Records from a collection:
╔══
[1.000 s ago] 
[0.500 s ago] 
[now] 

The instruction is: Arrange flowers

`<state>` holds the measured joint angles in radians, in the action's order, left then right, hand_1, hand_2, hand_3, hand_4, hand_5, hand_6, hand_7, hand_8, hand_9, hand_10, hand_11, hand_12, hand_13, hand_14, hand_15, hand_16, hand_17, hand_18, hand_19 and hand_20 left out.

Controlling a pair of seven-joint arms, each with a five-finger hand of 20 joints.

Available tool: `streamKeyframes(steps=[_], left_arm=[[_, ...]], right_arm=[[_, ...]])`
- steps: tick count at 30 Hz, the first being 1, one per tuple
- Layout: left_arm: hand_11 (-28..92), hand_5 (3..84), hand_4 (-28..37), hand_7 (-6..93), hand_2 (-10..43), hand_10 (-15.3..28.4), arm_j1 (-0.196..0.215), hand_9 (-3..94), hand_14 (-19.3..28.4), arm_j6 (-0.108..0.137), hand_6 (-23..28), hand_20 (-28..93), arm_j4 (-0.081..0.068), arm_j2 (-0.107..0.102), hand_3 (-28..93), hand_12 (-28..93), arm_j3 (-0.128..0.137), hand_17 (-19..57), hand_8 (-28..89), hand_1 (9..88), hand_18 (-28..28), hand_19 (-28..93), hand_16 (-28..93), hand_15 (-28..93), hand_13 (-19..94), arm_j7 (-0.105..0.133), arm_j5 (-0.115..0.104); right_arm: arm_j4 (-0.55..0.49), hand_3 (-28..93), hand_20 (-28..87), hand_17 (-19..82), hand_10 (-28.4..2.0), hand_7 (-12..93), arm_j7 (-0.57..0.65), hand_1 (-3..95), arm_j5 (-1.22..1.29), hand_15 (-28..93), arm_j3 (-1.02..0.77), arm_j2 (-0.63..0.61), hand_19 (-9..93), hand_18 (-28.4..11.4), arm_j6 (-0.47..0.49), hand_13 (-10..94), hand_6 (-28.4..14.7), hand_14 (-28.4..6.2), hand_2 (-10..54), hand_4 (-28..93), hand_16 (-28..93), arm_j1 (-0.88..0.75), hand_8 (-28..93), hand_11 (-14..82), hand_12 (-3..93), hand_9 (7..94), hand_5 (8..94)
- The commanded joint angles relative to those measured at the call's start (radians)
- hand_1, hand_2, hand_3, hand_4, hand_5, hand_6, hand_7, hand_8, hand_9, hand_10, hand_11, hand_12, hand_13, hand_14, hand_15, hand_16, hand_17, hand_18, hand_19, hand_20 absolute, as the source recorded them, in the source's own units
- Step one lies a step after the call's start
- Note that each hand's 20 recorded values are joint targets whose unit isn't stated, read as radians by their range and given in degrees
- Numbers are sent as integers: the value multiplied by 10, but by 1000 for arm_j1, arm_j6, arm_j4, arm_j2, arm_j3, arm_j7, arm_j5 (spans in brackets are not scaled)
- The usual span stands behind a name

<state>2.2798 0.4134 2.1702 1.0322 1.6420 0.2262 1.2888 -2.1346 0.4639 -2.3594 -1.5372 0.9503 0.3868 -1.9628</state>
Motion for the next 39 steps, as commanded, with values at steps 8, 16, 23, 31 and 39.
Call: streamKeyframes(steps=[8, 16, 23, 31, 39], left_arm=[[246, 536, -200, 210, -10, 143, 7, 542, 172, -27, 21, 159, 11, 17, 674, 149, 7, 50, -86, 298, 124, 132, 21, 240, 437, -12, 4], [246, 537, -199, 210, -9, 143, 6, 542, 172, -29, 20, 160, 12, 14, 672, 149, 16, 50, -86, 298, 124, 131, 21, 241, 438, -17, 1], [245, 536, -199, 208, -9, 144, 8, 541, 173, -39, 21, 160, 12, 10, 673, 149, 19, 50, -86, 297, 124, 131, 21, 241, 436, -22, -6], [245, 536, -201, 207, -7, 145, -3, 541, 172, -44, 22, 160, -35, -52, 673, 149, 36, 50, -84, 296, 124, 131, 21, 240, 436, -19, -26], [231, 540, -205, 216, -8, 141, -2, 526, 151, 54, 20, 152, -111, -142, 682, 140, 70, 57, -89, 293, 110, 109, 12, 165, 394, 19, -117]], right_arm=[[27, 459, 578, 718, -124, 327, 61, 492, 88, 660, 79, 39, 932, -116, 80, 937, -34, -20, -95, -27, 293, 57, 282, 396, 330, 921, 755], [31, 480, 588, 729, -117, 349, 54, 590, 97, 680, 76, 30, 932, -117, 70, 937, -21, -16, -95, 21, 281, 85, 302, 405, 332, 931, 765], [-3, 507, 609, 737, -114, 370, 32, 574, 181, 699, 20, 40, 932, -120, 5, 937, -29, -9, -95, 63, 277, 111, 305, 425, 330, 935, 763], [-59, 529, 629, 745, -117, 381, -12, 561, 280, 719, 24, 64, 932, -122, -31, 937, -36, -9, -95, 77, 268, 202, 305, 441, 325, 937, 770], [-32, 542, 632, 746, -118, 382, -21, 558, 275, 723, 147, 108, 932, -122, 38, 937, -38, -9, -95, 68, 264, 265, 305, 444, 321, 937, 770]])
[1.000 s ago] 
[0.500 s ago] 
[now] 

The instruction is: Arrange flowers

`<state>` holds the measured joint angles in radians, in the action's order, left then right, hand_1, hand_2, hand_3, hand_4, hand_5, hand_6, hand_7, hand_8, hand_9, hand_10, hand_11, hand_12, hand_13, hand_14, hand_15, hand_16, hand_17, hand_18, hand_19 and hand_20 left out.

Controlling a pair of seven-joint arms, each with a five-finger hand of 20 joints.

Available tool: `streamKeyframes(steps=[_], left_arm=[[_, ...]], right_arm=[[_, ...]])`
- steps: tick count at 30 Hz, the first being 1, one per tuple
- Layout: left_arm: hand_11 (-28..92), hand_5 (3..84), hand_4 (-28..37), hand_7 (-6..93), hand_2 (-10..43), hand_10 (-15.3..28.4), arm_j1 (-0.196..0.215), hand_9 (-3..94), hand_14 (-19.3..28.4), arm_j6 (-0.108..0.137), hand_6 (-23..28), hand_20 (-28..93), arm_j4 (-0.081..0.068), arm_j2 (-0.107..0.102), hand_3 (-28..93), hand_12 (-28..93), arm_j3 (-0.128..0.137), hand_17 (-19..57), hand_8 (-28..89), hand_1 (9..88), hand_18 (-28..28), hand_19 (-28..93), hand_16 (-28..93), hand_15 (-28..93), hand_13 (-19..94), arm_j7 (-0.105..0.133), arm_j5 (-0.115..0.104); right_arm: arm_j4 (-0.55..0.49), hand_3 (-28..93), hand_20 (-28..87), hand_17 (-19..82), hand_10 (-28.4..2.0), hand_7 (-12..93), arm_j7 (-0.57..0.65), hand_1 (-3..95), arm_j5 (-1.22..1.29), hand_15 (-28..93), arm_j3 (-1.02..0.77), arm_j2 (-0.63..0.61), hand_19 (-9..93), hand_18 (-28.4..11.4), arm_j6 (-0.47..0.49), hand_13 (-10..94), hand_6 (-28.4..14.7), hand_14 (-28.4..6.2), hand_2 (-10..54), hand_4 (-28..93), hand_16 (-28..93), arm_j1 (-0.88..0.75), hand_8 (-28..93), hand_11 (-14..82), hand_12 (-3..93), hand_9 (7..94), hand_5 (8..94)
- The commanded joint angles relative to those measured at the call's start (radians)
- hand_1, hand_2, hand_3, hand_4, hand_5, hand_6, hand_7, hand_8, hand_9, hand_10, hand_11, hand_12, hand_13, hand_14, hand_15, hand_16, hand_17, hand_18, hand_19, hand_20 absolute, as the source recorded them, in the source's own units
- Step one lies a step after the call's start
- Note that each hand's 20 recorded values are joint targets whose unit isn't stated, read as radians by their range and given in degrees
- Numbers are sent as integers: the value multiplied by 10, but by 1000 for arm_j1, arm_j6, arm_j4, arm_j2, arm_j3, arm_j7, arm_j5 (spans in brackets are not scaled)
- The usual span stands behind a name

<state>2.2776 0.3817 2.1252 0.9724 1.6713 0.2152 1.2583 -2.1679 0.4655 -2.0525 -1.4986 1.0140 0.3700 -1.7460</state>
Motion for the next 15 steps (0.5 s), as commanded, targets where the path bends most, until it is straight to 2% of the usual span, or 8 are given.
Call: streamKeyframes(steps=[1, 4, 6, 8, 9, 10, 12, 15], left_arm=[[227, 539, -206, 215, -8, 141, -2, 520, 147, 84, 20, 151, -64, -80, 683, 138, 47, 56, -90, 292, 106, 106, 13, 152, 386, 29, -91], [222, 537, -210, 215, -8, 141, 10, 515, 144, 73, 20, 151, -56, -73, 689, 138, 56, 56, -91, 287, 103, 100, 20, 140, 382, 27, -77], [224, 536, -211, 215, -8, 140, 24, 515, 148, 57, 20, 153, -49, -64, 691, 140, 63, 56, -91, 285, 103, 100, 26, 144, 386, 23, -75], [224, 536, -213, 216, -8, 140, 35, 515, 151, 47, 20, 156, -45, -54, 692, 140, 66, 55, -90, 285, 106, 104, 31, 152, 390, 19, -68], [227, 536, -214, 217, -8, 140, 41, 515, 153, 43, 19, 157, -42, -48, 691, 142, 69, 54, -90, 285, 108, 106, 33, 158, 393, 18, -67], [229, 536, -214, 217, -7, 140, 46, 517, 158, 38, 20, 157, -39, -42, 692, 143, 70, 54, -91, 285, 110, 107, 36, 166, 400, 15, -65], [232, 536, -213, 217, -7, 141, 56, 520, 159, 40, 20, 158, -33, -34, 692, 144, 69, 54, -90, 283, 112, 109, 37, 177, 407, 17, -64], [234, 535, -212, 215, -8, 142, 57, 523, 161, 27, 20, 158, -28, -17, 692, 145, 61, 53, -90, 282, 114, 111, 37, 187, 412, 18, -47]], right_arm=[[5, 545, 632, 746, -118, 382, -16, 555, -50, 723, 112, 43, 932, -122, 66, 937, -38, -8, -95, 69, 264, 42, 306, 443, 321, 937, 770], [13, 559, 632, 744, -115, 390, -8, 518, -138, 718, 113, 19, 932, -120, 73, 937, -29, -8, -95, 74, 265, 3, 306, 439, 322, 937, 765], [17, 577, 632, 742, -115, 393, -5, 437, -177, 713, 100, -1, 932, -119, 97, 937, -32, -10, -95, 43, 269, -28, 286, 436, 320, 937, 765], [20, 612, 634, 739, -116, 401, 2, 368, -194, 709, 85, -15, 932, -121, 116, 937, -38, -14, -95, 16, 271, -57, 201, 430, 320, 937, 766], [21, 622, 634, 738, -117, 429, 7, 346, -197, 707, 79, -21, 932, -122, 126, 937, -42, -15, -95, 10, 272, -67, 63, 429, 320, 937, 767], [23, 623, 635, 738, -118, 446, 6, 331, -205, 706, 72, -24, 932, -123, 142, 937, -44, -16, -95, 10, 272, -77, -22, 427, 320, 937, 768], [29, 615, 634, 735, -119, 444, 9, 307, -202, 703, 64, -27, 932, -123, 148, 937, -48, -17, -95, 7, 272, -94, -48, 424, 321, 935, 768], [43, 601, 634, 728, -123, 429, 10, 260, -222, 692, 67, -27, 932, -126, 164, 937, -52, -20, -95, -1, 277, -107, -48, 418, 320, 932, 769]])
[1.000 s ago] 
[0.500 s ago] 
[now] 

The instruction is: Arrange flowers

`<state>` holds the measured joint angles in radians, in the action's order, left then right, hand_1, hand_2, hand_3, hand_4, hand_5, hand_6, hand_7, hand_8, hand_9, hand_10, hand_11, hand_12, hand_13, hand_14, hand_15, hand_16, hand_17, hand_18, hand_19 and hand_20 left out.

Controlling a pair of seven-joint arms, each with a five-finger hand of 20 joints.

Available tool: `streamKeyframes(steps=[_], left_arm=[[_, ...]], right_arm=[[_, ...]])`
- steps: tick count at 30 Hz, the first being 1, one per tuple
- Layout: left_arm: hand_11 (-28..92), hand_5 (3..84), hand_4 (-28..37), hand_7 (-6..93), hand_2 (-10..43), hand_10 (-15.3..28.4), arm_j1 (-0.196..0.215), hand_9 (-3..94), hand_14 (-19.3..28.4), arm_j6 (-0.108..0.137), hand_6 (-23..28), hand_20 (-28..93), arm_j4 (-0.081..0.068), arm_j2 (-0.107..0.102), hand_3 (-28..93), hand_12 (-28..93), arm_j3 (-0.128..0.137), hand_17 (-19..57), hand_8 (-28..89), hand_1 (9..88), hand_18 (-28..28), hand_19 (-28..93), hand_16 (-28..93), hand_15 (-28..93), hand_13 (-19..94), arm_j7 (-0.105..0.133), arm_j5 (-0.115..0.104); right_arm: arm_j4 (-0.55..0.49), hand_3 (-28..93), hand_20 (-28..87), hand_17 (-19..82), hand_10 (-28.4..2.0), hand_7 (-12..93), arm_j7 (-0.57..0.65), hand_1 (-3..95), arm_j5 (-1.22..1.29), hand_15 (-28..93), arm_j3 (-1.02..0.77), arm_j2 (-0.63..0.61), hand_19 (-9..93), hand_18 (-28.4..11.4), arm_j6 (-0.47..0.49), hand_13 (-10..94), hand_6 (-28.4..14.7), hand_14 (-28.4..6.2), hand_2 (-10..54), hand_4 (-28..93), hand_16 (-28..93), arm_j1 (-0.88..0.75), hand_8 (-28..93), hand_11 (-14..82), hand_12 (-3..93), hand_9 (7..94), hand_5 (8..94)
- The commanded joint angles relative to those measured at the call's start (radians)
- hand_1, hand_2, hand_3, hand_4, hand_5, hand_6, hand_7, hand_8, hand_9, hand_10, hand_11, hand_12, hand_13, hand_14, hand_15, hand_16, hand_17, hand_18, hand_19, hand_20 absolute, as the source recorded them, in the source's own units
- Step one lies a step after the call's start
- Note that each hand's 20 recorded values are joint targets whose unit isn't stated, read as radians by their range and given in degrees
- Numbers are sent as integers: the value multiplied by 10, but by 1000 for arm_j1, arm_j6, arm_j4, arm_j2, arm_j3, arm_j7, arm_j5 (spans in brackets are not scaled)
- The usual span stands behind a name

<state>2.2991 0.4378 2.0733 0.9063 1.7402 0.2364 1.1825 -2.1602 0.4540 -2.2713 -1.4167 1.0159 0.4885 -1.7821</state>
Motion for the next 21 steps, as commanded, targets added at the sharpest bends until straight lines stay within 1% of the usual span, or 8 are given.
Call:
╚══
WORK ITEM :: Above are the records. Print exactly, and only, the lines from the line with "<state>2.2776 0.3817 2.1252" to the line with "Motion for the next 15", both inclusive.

RESULT OF THIS EXERCISE ::
<state>2.2776 0.3817 2.1252 0.9724 1.6713 0.2152 1.2583 -2.1679 0.4655 -2.0525 -1.4986 1.0140 0.3700 -1.7460</state>
Motion for the next 15 steps (0.5 s), as commanded, targets where the path bends most, until it is straight to 2% of the usual span, or 8 are given.

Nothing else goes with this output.